*Problem to solve*
Please, without any pictures, set down exactly the part of the listing below that opens with the line containing "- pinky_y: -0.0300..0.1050" and closes with the line containing "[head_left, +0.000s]".

*Available data*
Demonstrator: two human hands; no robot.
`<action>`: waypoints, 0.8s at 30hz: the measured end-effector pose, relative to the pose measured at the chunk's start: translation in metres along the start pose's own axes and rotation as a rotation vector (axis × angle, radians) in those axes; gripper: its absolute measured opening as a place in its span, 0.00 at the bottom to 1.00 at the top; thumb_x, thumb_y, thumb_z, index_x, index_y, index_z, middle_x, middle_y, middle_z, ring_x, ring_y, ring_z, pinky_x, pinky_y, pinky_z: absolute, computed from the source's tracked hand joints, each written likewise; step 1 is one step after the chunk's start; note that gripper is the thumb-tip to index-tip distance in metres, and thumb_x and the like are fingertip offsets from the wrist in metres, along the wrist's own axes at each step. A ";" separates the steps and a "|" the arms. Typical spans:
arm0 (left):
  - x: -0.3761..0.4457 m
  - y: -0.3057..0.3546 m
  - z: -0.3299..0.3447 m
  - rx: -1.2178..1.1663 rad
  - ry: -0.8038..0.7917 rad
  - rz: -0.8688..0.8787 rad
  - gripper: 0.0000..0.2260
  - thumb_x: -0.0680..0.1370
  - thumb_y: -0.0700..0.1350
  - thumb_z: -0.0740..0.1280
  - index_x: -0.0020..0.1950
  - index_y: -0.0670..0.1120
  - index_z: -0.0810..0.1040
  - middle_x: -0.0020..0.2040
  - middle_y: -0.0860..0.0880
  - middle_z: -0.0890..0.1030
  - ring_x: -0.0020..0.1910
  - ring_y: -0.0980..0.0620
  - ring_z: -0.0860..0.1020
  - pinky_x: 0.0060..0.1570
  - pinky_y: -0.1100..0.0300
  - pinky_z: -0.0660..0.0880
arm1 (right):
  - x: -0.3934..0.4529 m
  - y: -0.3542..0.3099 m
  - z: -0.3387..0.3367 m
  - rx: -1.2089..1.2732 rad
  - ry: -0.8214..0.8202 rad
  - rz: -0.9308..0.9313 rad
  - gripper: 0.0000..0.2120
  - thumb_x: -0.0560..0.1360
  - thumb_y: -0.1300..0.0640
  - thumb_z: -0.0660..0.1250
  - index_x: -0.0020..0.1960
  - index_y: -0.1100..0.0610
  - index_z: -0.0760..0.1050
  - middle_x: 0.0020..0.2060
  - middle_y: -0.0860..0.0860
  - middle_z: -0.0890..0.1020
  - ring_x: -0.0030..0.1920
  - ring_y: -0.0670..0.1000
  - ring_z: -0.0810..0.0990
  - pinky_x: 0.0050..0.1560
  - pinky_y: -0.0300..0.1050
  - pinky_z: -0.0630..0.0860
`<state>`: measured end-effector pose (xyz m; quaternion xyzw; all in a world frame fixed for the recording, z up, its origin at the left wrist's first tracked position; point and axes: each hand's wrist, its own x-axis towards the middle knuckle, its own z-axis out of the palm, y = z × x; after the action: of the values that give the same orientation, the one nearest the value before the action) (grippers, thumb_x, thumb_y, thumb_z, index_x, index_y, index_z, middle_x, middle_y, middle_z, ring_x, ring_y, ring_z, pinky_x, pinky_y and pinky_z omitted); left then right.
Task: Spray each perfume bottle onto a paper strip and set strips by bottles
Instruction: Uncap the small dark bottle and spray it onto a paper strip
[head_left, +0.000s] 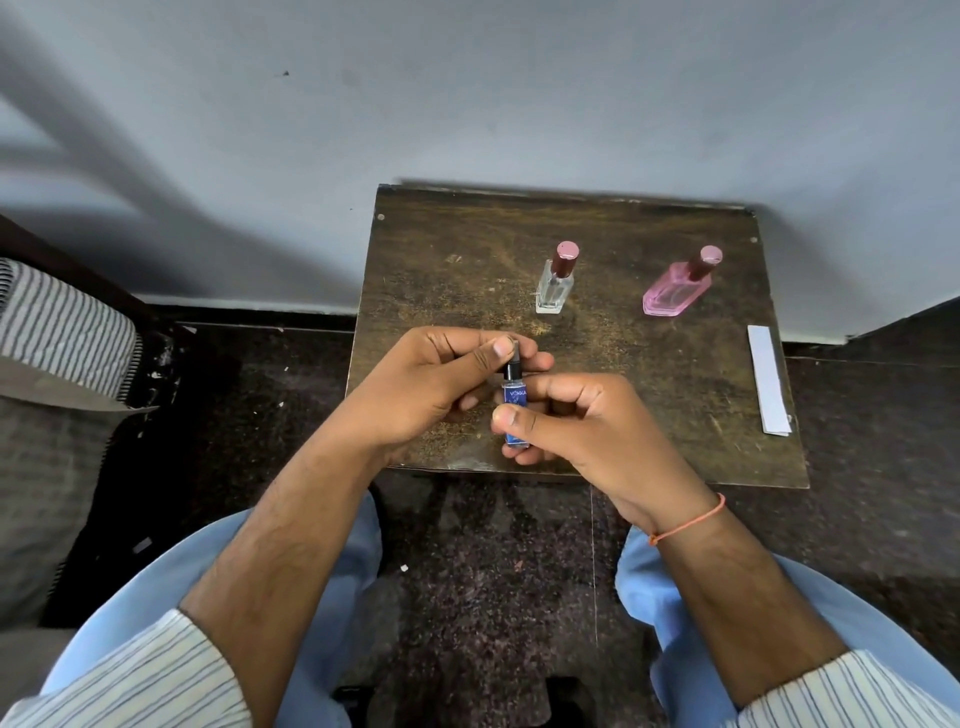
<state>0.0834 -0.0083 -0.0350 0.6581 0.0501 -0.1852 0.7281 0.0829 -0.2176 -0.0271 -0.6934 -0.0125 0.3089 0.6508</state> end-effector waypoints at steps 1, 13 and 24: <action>-0.001 0.003 0.004 -0.015 0.009 0.010 0.13 0.87 0.42 0.64 0.64 0.37 0.84 0.60 0.43 0.89 0.26 0.63 0.70 0.28 0.71 0.66 | 0.001 0.000 0.000 0.001 0.008 0.002 0.07 0.78 0.63 0.77 0.56 0.59 0.88 0.46 0.64 0.89 0.41 0.53 0.89 0.46 0.45 0.88; 0.003 0.003 -0.009 -0.022 0.250 0.130 0.12 0.86 0.48 0.67 0.63 0.46 0.88 0.52 0.43 0.89 0.26 0.55 0.63 0.28 0.60 0.58 | 0.004 0.009 0.009 -0.056 0.026 -0.023 0.08 0.76 0.61 0.80 0.53 0.52 0.89 0.43 0.57 0.89 0.43 0.48 0.87 0.49 0.48 0.88; 0.033 0.008 -0.050 0.630 0.499 0.285 0.09 0.82 0.48 0.75 0.61 0.51 0.89 0.52 0.54 0.88 0.40 0.67 0.81 0.40 0.75 0.72 | 0.005 0.012 -0.003 -0.094 0.049 -0.089 0.10 0.76 0.61 0.80 0.57 0.51 0.89 0.47 0.47 0.91 0.48 0.45 0.88 0.58 0.47 0.86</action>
<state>0.1250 0.0345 -0.0444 0.8734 0.0740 0.0760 0.4753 0.0835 -0.2202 -0.0398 -0.7295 -0.0420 0.2617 0.6306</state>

*Answer space*
  - pinky_y: -0.0300..0.1050
  - pinky_z: -0.0630..0.0860
`<state>`: measured end-effector pose (xyz m; quaternion xyzw; all in a world frame fixed for the recording, z up, its origin at the left wrist's first tracked position; point and axes: each hand's wrist, its own x-axis towards the middle knuckle, its own z-axis out of the palm, y = z × x; after the action: of the values that give the same orientation, the one nearest the value before the action) (grippers, thumb_x, thumb_y, thumb_z, index_x, index_y, index_z, middle_x, middle_y, middle_z, ring_x, ring_y, ring_z, pinky_x, pinky_y and pinky_z omitted); left then right.
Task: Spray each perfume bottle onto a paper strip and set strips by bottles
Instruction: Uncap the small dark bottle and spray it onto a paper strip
[head_left, +0.000s] 

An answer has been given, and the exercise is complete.